Hello @VladimirAlexiev, you've got the wrong user tag after Semantic Treehouse. Commenting to help you find the right Wouter van den Berg :)
Hi @simontaurus,
After getting pyodide running there's now also a python playground. From pydantic it's also straight forward to generate JSON- / OpenAPI-Schemas, especially via FastAPI
It seems a very cool playground! I'll probably reuse part of it for LD-keywords :) Maybe we could share some library code since it seems to me that the main difference is that OO-LD just puts the @context at the top level of an object.
x-jsonld-* may be necessary to stay OpenAPI conform
The issues are:
- OAS 3.0 does not allow custom properties that do not start with
x-, and in Italy all our 12k agencies publish APIs in OAS3.0 - OAS 3.1 uses newer JSON-SCHEMA versions, which has different constrains
After discussing with JSON-SCHEMA and JSON-LD folks (see https://github.com/json-ld/json-ld.org/issues/612#issuecomment-934518103) we identified this solution.
backlink via externalDocs
I'd avoid using externalDocs for specific use cases.
@ioggstream wrote:
Maybe we could share some library code
I would very much appreciate that!
@ioggstream wrote:
seems to me that the main difference is that OO-LD just puts the
@contextat the top level of an object
Regarding the context you are totally right. But in addition we also want to provide some extension like multi-context-mapping, multilanguange support and, most important, annotation for the range of (object) properties which are only validated syntactically as IRIs in JSON-SCHEMA.
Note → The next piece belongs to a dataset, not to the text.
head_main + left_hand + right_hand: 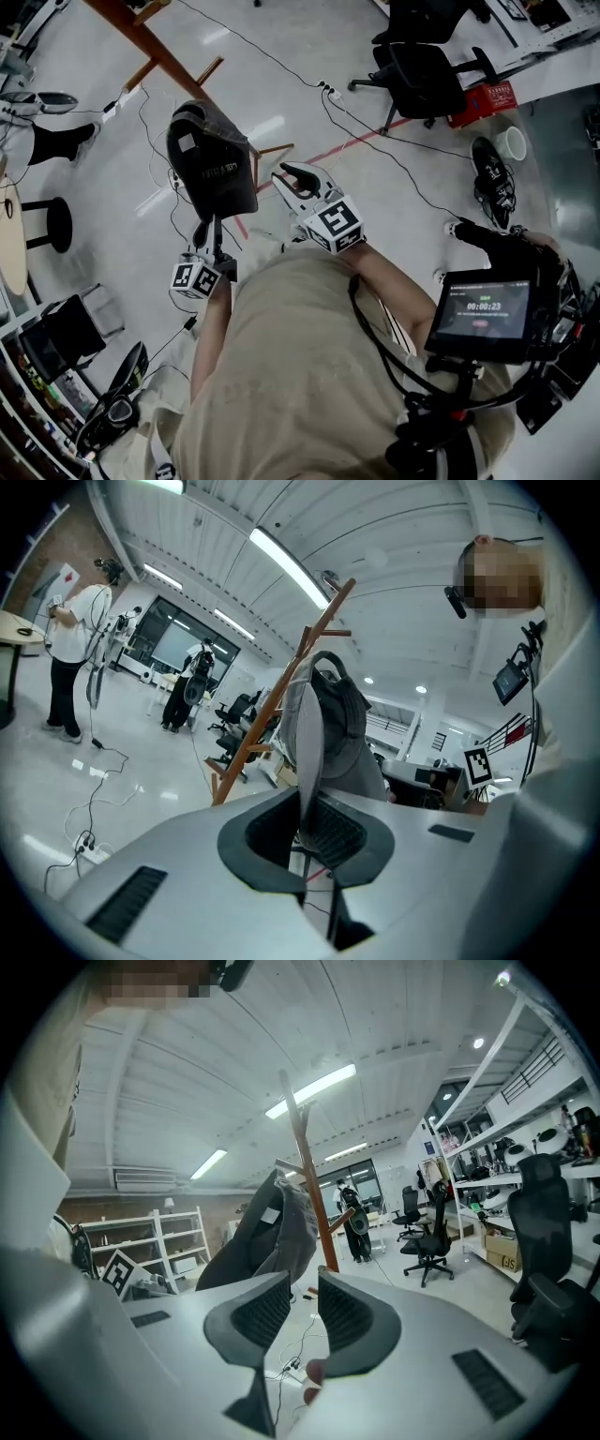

E.g. a Person works_for an Organization
"@context":
schema: http://schema.org/
works_for: schema:worksFor
type: "@type"
id: "@id"
demo: https://oo-ld.github.io/demo/
"@graph":
- id: demo:person
type: schema:Person
works_for: demo:organization
- id: demo:organization
type: schema:Organization
can be expressed with
Person.schema.json
"@context":
schema: http://schema.org/
works_for: schema:worksFor
type: "@type"
"$id": Person.schema.json
title: Person
type: object
properties:
type:
type: string
const: schema:Person
works_for:
type: string
x-oold-range:
allOf:
"$ref": Organization.schema.json
description: IRI pointing to an instance of schema:Organization
Organization.schema.json
"@context":
schema: http://schema.org/
type: "@type"
"$id": Organization.schema.json
title: Organization
type: object
properties:
type:
type: string
const: schema:Organization
which would also translate to OWL
schema:Person rdf:type owl:Class ;
rdfs:subClassOf [
rdf:type owl:Restriction ;
owl:onProperty schema:works_for ;
owl:someValuesFrom schema:Organization ;
] .
and SHACL
schema:Person Shape
sh:NodeShape ;
sh:targetClass ex:Person ;
sh:property [
sh:path schema:works_for ;
sh:class schema:Organization ;
] ;
but would allow to extend existing JSON-SCHEMA based tools to make use of this annoations, e.g. in order to provide autogenerated autocomplete fields with the option to create a missing instance ad-hoc with the specified schema or to patch pythons __getattribute__ to fetch and return a remote object instead of the IRI (see early work at oold-python)
Had a very interesting chat with @Michiel-s, @WvandenBerg (TNO), @robert-david, @skarampatakis, @amelak9 (SWC), @ivanov-petar (Ontotext) on collaboration for Semantic Vocabulary Hubs for Dataspaces. Which includes ability to capture and interlink schemas in a variety of formats, and federation between hubs.